** Opening Dataset extract block **

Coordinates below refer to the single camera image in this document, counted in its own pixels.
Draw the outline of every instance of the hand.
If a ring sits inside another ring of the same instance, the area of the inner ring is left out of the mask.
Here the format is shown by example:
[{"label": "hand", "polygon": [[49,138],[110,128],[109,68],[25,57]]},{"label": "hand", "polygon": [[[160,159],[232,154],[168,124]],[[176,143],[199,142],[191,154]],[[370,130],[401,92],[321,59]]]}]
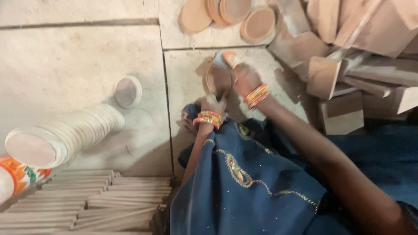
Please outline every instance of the hand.
[{"label": "hand", "polygon": [[234,76],[234,88],[244,98],[263,84],[258,73],[247,64],[237,65],[234,68]]},{"label": "hand", "polygon": [[201,111],[212,111],[221,115],[221,118],[224,117],[225,108],[227,107],[225,97],[222,97],[218,102],[214,94],[209,94],[200,98],[197,103],[201,105]]}]

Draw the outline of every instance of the plastic container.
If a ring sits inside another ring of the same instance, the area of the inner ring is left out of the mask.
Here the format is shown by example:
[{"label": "plastic container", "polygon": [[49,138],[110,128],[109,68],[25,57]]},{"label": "plastic container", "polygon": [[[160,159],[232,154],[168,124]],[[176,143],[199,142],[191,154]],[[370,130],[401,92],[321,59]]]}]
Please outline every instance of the plastic container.
[{"label": "plastic container", "polygon": [[47,179],[51,169],[29,167],[9,154],[0,156],[0,204],[36,183]]}]

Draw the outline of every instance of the stack of wooden discs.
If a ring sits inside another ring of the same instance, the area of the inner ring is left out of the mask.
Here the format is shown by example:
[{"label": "stack of wooden discs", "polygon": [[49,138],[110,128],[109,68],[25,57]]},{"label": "stack of wooden discs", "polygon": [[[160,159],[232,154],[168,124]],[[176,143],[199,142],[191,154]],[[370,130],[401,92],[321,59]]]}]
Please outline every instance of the stack of wooden discs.
[{"label": "stack of wooden discs", "polygon": [[259,43],[272,33],[275,15],[267,6],[256,7],[251,12],[251,4],[251,0],[189,0],[183,6],[178,24],[183,33],[194,34],[203,31],[212,21],[218,28],[243,22],[242,39]]},{"label": "stack of wooden discs", "polygon": [[8,153],[33,167],[49,169],[99,143],[125,125],[122,114],[106,104],[93,105],[44,124],[12,130],[6,137]]}]

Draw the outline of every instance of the forearm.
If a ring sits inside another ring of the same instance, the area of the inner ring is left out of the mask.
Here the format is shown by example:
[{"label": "forearm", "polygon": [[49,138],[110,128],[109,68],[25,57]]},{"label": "forearm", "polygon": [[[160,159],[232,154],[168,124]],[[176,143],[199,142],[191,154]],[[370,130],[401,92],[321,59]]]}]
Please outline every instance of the forearm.
[{"label": "forearm", "polygon": [[407,229],[408,223],[399,205],[330,140],[272,96],[256,107],[286,134],[301,156],[325,176],[332,191],[364,229],[381,234]]},{"label": "forearm", "polygon": [[201,123],[199,126],[199,131],[196,136],[196,140],[193,145],[193,149],[190,154],[189,162],[187,163],[186,171],[184,172],[183,181],[181,185],[184,185],[187,179],[193,174],[197,162],[199,160],[200,151],[202,150],[203,145],[205,144],[206,139],[209,134],[213,131],[214,126],[208,123]]}]

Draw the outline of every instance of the orange label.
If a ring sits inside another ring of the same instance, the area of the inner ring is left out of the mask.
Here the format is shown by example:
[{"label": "orange label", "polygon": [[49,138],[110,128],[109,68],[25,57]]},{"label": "orange label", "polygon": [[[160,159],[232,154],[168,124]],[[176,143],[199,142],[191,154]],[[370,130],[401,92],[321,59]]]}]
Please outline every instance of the orange label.
[{"label": "orange label", "polygon": [[12,158],[8,153],[0,155],[0,167],[7,170],[13,178],[15,184],[13,195],[35,185],[39,181],[47,178],[51,173],[51,169],[29,167]]}]

** Closing Dataset extract block **

**What to work on:** Repeat the listing in full and exactly. Leave any pictures out.

**Answer space:**
Coordinates below refer to the single camera image in this document, counted in its own pixels.
Draw the outline of every instance of the hand.
If a ring sits inside another ring of the same instance, the area of the inner ring is left out of the mask.
Here the format is shown by example:
[{"label": "hand", "polygon": [[49,138],[110,128],[109,68],[25,57]]},{"label": "hand", "polygon": [[[160,159],[232,154],[168,124]],[[176,143],[199,142],[191,154]],[[370,130],[401,92],[321,59]]]}]
Please outline every instance of the hand.
[{"label": "hand", "polygon": [[234,76],[234,88],[244,98],[263,84],[258,73],[247,64],[237,65],[234,68]]},{"label": "hand", "polygon": [[201,111],[212,111],[221,115],[221,118],[224,117],[225,108],[227,107],[225,97],[222,97],[218,102],[214,94],[209,94],[200,98],[197,103],[201,105]]}]

Draw the outline of every instance of the plastic container.
If a ring sits inside another ring of the same instance, the area of the inner ring is left out of the mask.
Here the format is shown by example:
[{"label": "plastic container", "polygon": [[49,138],[110,128],[109,68],[25,57]]},{"label": "plastic container", "polygon": [[[160,159],[232,154],[168,124]],[[176,143],[199,142],[191,154]],[[370,130],[401,92],[321,59]]]}]
Please outline every instance of the plastic container.
[{"label": "plastic container", "polygon": [[47,179],[51,169],[29,167],[9,154],[0,156],[0,204],[36,183]]}]

Draw the outline of every instance of the stack of wooden discs.
If a ring sits inside another ring of the same instance, the area of the inner ring is left out of the mask.
Here the format is shown by example:
[{"label": "stack of wooden discs", "polygon": [[49,138],[110,128],[109,68],[25,57]]},{"label": "stack of wooden discs", "polygon": [[[160,159],[232,154],[168,124]],[[176,143],[199,142],[191,154]],[[370,130],[401,92],[321,59]]]}]
Please outline every instance of the stack of wooden discs.
[{"label": "stack of wooden discs", "polygon": [[259,43],[272,33],[275,15],[267,6],[256,7],[251,12],[251,4],[251,0],[189,0],[183,6],[178,24],[183,33],[194,34],[203,31],[212,21],[218,28],[243,22],[242,39]]},{"label": "stack of wooden discs", "polygon": [[8,153],[33,167],[49,169],[99,143],[125,125],[122,114],[106,104],[93,105],[44,124],[12,130],[6,137]]}]

Draw the outline of every instance of the forearm.
If a ring sits inside another ring of the same instance, the area of the inner ring is left out of the mask.
Here the format is shown by example:
[{"label": "forearm", "polygon": [[49,138],[110,128],[109,68],[25,57]]},{"label": "forearm", "polygon": [[[160,159],[232,154],[168,124]],[[176,143],[199,142],[191,154]],[[370,130],[401,92],[321,59]]]}]
Please outline every instance of the forearm.
[{"label": "forearm", "polygon": [[407,229],[408,223],[399,205],[330,140],[272,96],[256,107],[286,134],[301,156],[325,176],[332,191],[364,229],[381,234]]},{"label": "forearm", "polygon": [[201,123],[199,126],[199,131],[196,136],[196,140],[193,145],[193,149],[190,154],[189,162],[187,163],[186,171],[184,172],[183,181],[181,185],[184,185],[187,179],[193,174],[197,162],[199,160],[200,151],[202,150],[203,145],[205,144],[206,139],[209,134],[213,131],[214,126],[208,123]]}]

Draw the outline of every instance of the orange label.
If a ring sits inside another ring of the same instance, the area of the inner ring is left out of the mask.
Here the format is shown by example:
[{"label": "orange label", "polygon": [[49,138],[110,128],[109,68],[25,57]]},{"label": "orange label", "polygon": [[[160,159],[232,154],[168,124]],[[176,143],[199,142],[191,154]],[[370,130],[401,92],[321,59]]]}]
Please outline every instance of the orange label.
[{"label": "orange label", "polygon": [[12,158],[8,153],[0,155],[0,167],[7,170],[13,178],[15,184],[13,195],[35,185],[39,181],[47,178],[51,173],[51,169],[29,167]]}]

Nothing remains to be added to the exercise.